** Opening Material provided block **

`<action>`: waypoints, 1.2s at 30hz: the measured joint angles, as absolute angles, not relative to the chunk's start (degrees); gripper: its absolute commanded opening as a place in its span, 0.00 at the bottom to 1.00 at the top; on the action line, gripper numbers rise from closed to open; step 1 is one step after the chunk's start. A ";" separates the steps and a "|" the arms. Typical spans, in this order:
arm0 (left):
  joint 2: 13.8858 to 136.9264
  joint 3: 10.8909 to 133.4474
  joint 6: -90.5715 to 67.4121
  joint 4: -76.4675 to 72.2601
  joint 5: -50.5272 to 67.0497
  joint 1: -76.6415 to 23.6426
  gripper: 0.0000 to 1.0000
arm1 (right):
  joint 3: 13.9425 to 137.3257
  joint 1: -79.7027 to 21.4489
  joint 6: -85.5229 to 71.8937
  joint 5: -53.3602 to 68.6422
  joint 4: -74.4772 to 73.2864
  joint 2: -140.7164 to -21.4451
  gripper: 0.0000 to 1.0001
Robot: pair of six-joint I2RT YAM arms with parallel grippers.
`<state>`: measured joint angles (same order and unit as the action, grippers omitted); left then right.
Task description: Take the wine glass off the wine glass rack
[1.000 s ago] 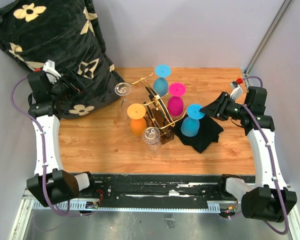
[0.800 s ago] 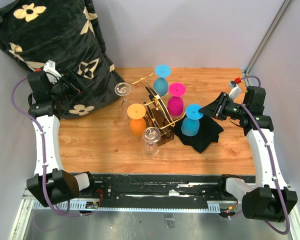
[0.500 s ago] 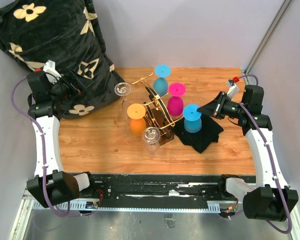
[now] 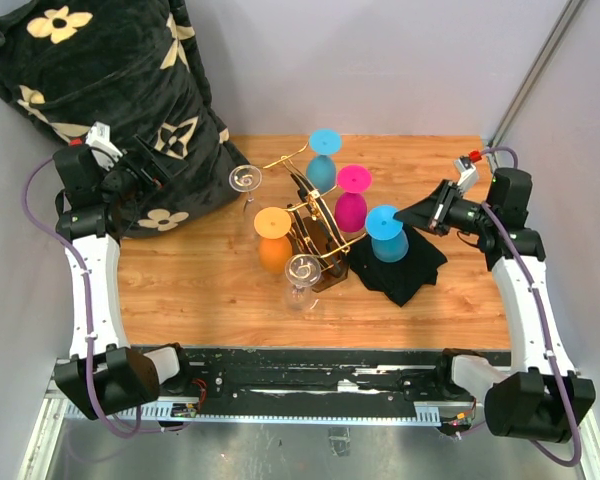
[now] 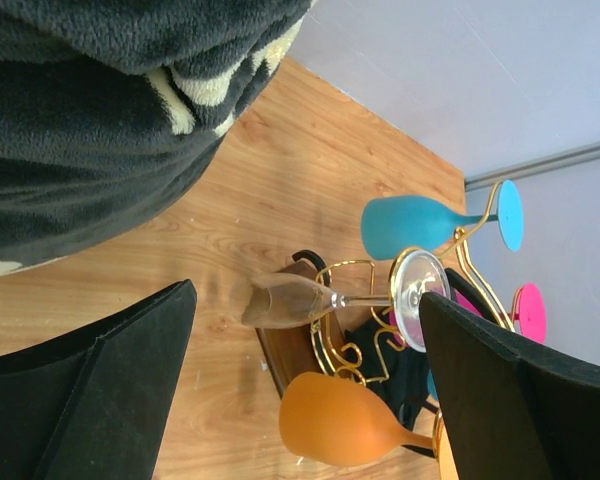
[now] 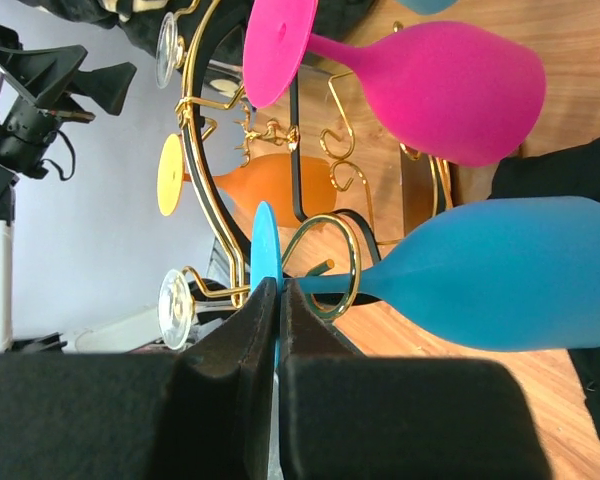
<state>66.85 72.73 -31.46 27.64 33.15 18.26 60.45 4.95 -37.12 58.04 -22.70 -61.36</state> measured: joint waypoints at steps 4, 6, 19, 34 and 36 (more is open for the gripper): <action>66.19 71.72 -32.53 27.09 33.12 18.26 1.00 | 58.57 3.64 -39.70 58.54 -19.66 -61.63 0.01; 65.93 71.64 -32.80 27.07 33.12 18.26 1.00 | 58.57 2.57 -40.32 58.43 -18.41 -61.98 0.01; 65.14 71.64 -33.41 27.00 33.23 18.26 1.00 | 61.04 -1.04 -36.80 53.76 -20.43 -65.14 0.01; 64.12 69.30 -34.94 25.54 34.35 18.26 1.00 | 65.25 -5.34 -36.42 50.61 -17.76 -69.78 0.01; 64.07 69.30 -34.85 25.63 34.35 18.26 1.00 | 65.63 -7.81 -36.45 50.41 -17.76 -70.26 0.01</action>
<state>64.07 69.30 -34.85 25.63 34.35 18.26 65.63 -7.81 -36.45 50.41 -17.76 -70.26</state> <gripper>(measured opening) 0.996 0.017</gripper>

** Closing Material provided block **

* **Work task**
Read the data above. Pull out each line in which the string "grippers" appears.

* **Response below**
Robot: pair of six-joint I2RT YAM arms with parallel grippers.
`<state>`: measured joint angles (same order and unit as the action, grippers omitted); left then right.

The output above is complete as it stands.